Schizophrenia comprises eight genetically different diseases, each of which presents its own symptoms. Whether schizophrenia is characterized by hallucinations and delirium, or by incongruent speech and disorganized behavior, for example, is not a matter of individual genes gone awry, but rather groups of genes that interact in particular ways, disturbing the structures and functions of the brain.
This finding emerged from a study conducted by scientists at the Washington University School of Medicine in St. Louis. These scientists examined data from genome-wide association studies to demonstrate that in schizophrenia, “different genotypic networks … cause distinct clinical syndromes.”

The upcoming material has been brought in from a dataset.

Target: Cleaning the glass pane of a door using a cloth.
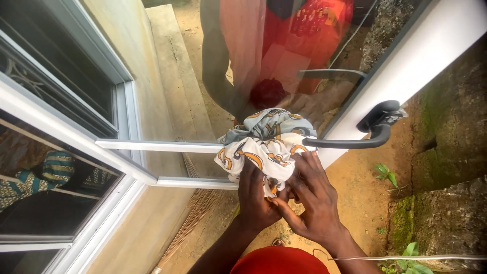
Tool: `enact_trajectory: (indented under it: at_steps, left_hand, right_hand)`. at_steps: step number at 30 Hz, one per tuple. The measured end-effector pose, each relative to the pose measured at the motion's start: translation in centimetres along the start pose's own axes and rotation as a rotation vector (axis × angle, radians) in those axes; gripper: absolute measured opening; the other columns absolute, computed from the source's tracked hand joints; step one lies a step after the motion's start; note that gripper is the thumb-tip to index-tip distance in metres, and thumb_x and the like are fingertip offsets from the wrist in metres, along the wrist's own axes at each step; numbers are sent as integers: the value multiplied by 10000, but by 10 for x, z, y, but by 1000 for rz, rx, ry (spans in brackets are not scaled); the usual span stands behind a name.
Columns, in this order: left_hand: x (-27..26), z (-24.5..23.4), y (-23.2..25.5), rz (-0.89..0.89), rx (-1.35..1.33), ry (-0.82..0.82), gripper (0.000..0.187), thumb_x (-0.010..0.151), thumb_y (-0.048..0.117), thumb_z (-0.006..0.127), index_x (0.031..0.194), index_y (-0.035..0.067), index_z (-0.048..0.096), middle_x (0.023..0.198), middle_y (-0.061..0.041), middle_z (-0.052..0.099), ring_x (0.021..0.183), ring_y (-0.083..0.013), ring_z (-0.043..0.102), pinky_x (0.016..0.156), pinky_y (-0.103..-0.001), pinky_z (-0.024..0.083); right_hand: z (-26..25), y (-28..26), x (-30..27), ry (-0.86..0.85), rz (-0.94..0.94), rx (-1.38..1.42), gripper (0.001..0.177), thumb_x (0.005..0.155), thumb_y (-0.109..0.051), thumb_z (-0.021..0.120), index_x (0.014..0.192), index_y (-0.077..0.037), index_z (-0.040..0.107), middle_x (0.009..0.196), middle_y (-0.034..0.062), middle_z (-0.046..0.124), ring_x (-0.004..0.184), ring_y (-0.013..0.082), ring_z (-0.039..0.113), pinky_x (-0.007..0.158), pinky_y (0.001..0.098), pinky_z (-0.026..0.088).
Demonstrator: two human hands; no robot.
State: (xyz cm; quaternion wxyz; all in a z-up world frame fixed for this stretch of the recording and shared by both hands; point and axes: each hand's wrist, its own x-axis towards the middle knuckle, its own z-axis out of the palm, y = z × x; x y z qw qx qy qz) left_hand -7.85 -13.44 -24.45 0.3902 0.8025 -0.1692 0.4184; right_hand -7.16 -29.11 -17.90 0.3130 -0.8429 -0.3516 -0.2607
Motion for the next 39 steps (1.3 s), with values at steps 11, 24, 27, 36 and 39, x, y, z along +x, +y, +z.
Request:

The details appeared in the February print issue of the American Journal of Psychiatry, in an article entitled, “Uncovering the Hidden Risk Architecture of the Schizophrenias: Confirmation in Three Independent Genome-Wide Association Studies.” The article describes how the authors began by identifying sets of interacting single-nucleotide polymorphisms (SNPs) that cluster within particular individuals (SNP sets) regardless of clinical status, and ultimately tested whether SNP sets were associated with distinct phenotypic sets in a replicable manner.
“[We] identified 42 SNP sets associated with a 70% or greater risk of schizophrenia, and confirmed 34 (81%) or more with similar high risk of schizophrenia in two independent samples,” the authors wrote. “Seventeen networks of SNP sets did not share any SNP or subject. These disjoint genotypic networks were associated with distinct gene products and clinical syndromes (i.e., the schizophrenias) varying in symptoms and severity.”
“Genes don’t operate by themselves,” said C. Robert Cloninger, M.D., Ph.D., a professor of psychiatry at Washington University and one of the study’s senior investigators. “They function in concert much like an orchestra, and to understand how they’re working, you have to know not just who the members of the orchestra are but how they interact.”
“What we’ve done here, after a decade of frustration in the field of psychiatric genetics, is identify the way genes interact with each other, how the ‘orchestra’ is either harmonious and leads to health, or disorganized in ways that lead to distinct classes of schizophrenia,” Dr. Cloninger added.
Although individual genes only present weak, inconsistent associations with schizophrenia, the interaction networks of gene groups pose a high risk of suffering from the disease, between 70 and 100%, which makes it almost impossible that individuals with those genetic variation networks will avoid schizophrenia, noted a release issued by Washington University.
This new research, in which 4,196 patients diagnosed with schizophrenia and 3,200 healthy control patients participated, has for the first time identified the different genes networks that contribute to the existence of eight different types of schizophrenia. This discovery could lead to better diagnosis and treatment of schizophrenia, which affects about 1% of the world population.
By identifying the genes networks and their relationship to the symptoms in individual patients, “it will soon be possible to determine a possible localized treatment for the specific paths that cause schizophrenia,” explained Igor Zwir, Ph.D., a study coauthor. Dr. Zwir is a research associate in psychiatry at Washington University and an associate professor in the Department of Computer Science and Artificial Intelligence at the University of Granada, Spain.